[Work item]:
Your answer must hold only the lines below from the line containing "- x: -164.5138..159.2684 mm" through the line containing "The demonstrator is", each reproduced exactly.

[Recorded data]:
· · · ·
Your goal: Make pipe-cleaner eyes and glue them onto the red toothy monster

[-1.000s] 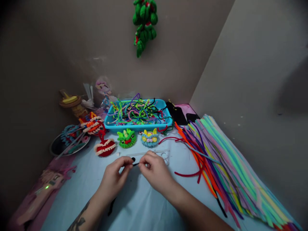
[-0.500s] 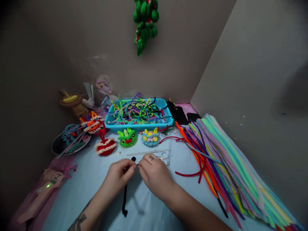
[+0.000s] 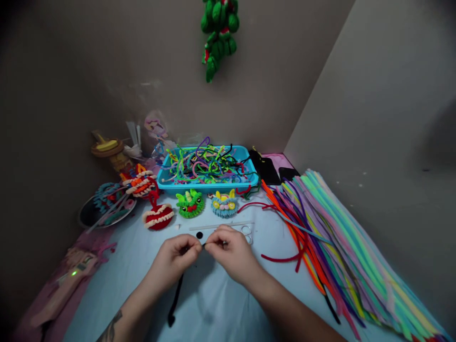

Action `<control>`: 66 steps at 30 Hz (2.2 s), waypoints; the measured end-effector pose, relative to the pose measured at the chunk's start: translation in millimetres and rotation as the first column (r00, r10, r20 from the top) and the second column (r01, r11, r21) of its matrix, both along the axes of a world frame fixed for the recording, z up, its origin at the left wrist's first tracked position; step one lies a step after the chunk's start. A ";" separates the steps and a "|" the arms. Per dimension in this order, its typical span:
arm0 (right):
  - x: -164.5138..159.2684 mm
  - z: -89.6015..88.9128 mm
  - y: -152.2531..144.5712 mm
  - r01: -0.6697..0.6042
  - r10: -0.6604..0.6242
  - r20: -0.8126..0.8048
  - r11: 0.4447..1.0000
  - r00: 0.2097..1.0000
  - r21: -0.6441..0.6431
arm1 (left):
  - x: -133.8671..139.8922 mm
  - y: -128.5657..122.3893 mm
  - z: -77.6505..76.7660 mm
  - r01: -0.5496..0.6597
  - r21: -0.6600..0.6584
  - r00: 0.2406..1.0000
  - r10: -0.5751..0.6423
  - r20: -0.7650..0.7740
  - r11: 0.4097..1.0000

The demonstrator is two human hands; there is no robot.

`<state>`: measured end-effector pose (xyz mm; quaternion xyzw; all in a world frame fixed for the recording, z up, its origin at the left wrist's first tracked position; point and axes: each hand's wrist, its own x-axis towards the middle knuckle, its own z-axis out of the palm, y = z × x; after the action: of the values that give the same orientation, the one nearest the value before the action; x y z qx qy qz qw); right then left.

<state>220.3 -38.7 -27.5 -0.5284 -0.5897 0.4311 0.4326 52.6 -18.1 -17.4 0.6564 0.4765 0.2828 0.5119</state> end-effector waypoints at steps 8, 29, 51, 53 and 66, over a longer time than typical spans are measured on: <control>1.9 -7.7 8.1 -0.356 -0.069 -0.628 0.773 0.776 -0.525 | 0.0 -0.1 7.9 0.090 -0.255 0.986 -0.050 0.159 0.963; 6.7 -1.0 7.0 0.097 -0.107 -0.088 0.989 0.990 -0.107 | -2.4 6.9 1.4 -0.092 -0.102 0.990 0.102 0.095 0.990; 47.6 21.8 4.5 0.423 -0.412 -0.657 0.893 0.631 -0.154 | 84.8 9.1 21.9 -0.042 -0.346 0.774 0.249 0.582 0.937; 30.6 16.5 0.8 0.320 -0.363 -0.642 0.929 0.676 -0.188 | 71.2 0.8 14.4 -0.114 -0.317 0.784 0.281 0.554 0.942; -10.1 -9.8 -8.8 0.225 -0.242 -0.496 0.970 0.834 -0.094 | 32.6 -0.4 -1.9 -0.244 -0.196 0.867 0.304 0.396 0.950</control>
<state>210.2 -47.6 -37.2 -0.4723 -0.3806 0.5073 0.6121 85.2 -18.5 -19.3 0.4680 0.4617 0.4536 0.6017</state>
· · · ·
[Solution to this task]:
  - x: -164.5138..159.2684 mm
  - z: -89.6015..88.9128 mm
  - y: -152.2531..144.5712 mm
  - r01: -0.6697..0.6042
  - r10: -0.6604..0.6242
  - r20: -0.8126..0.8048
  - r11: 0.4447..1.0000
  - r00: 0.2097..1.0000
  - r21: -0.6441..0.6431
arm1 (left):
  - x: -133.8671..139.8922 mm
  - y: -128.5657..122.3893 mm
  - z: -77.6505..76.7660 mm
  - r01: -0.5496..0.6597
  - r21: -0.6600..0.6584
  - r00: 0.2406..1.0000
  - r10: -0.5751..0.6423
  - r20: -0.7650..0.7740
  - r11: 0.4097..1.0000

The demonstrator is two human hands; there is no robot.

Work on this exercise has concluded.